Unia w ostatnich sezonach zajmowała czwarte i dwa razy szóste miejsce w ekstralidze, spokojnie utrzymując się na najwyższym poziomie rozgrywkowym w kraju. Niestety w tegorocznych zmaganiach jest znacznie gorzej i leszczynianie zajmują ostatnie, ósme miejsce w ekstralidze i są bliscy pierwszego spadku od 28 lat. Ostatni raz Unia w ekstralidze nie jeździła w 1996 roku.
Ten sezon zaczął się dla „Byków” nieźle, bo od wygranej 47:43 z Włókniarzem Częstochowa. Później przyszło jednak sześć porażek i remis z Falubazem Zielona Góra. Dopiero w dziewiątej rundzie udało się wygrać z Apatorem Toruń 56:34, ale w ostatni weekend znów przyszła porażka – 37:53 z Falubazem i strata punktu bonusowego.
W tym ostatnim starciu upatrywano głównych szans Unii na ewentualne utrzymanie, bo zdobycie dwóch punktów za wygraną i jednego bonusowego pozwoliłoby wyprzedzić Zieloną Górę i zrównać się z obecnie siódmym GKM-em Grudziądz. Teraz jednak Falubaz odskoczył, a strata trzech „oczek” do GKM-u będzie trudna do odrobienia.
Sytuacja Unii w ostatnich latach przypomina klątwę. Szczytem paradoksu był niedzielny mecz z Falubazem. Unię w kierunku spadku z ligi popchnęli wychowankowie – bracia Piotr i Przemysław Pawliccy. Zwłaszcza pierwszy z nich – legenda Unii – zaprezentował się kapitalnie (12 pkt). Swoje dołożyli także junior Krzysztof Sadurski (5+1), który także jest wychowankiem Unii Leszno, a także Jarosław Hampel (9+3).
Doświadczony zawodnik wygrywał z Unią cztery mistrzostwa kraju. Unii w sezonie 2024 nie pomagały kontuzje liderów – Janusza Kołodzieja (śr. 2,350 pkt na bieg), który opuścił aż sześć starć ligowych i Andrzeja Lebiediewa (śr. 1,675), który nie wziął udziału w ostatnich dwóch starciach.

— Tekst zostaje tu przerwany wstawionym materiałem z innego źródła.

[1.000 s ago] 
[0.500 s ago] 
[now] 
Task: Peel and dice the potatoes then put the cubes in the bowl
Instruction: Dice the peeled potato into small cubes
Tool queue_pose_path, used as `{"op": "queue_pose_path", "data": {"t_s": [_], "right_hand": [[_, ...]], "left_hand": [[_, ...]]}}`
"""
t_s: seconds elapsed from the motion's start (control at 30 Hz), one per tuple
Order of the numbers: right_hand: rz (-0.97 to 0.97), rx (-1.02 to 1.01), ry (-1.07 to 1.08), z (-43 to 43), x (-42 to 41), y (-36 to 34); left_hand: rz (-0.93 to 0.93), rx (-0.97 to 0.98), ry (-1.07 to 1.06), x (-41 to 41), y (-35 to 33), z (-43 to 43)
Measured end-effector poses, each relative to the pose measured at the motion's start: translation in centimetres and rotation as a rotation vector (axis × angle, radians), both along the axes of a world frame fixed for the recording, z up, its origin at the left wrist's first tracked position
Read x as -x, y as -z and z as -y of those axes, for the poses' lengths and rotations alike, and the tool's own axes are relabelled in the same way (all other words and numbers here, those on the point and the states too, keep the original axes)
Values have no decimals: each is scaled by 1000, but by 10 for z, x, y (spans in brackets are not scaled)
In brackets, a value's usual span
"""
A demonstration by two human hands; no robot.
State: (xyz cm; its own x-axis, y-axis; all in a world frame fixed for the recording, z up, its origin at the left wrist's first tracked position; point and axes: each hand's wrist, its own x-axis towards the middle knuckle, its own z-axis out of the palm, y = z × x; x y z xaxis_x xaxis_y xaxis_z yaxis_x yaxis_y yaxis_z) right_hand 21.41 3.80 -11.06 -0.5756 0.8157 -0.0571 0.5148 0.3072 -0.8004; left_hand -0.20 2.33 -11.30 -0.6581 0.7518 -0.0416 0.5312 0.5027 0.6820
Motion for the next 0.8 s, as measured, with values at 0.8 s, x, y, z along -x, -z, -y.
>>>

Oprócz tego uraz uniemożliwia starty Damianowi Ratajczakowi (śr 1,375), a więc liderowi formacji juniorskiej. Formy ustabilizować nie może Grzegorz Zengota (śr. 1,667), a poniżej przyzwoitego poziomu spisuje się Bartosz Smektała (śr. 1,341). Ściągany do zespołu z trybie awaryjnym Ben Cook (śr. 2.000) był promykiem nadziei, ale przecież sam meczu nie wygra, a 17-letni Nazar Parnicki (śr. 1,333) i 21-letni Keynan Rew (śr. 1,282) również nie znaczą wiele na ekstraligowych torach.
Będąca bardzo blisko spadku Unia ma przed sobą cztery finały i do utrzymania potrzebuje punktów, jak tlenu. Najważniejszy będzie rewanż z GKM-em Grudziądz, który zaplanowano na niedzielę 21 lipca. W pierwszym starciu grudziądzanie wygrali 54:35 i żeby marzyć o utrzymaniu, Leszno potrzebuje wygrać z nimi z bonusem w dwumeczu.
Przewaga 19 punktów nie napawa jednak optymizmem. Później Unia zmierzy się z trzema najsilniejszymi drużynami w całej lidze – Spartą Wrocław (pierwszy mecz 33:57), Motorem Lublin (40:50) i Stalą Gorzów.
„Cała Unia Zawsze Razem” – głosiło hasło na koszulkach kibiców podczas ostatniego meczu i teraz „Byki” będą potrzebowały wsparcia fanów jak nigdy dotąd.